▸ **Your task**: Lines of the listing that contain "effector" need to be copied.

▸ **Dataset excerpt**:
——

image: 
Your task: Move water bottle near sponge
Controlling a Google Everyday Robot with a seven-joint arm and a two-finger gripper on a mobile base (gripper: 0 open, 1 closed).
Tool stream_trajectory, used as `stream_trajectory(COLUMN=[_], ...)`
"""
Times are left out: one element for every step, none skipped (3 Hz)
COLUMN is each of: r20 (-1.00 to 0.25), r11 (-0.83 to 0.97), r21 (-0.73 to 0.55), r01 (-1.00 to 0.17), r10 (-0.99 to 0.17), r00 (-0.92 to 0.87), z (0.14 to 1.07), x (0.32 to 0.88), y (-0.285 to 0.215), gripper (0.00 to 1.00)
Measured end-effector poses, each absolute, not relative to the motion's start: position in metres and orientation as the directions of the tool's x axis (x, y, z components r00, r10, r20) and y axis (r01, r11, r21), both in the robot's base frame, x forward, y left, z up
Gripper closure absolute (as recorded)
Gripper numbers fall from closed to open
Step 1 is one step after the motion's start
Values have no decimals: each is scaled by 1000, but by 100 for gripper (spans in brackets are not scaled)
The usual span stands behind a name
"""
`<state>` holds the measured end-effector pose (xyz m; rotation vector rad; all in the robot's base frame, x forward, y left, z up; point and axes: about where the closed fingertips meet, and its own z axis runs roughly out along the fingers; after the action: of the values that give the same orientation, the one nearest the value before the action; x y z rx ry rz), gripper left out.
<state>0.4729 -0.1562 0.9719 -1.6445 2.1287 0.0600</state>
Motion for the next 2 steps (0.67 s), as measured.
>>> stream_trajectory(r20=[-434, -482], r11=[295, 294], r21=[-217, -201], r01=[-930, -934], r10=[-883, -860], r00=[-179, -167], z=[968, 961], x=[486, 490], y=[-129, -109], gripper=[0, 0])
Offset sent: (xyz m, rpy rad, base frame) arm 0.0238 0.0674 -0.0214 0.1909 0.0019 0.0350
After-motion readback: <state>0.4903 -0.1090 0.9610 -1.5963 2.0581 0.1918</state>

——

▸ **Result for this exercise**:
Measured end-effector poses, each absolute, not relative to the motion's start: position in metres and orientation as the directions of the tool's x axis (x, y, z components r00, r10, r20) and y axis (r01, r11, r21), both in the robot's base frame, x forward, y left, z up
`<state>` holds the measured end-effector pose (xyz m; rotation vector rad; all in the robot's base frame, x forward, y left, z up; point and axes: about where the closed fingertips meet, and its own z axis runs roughly out along the fingers; after the action: of the values that give the same orientation, the one nearest the value before the action; x y z rx ry rz), gripper left out.

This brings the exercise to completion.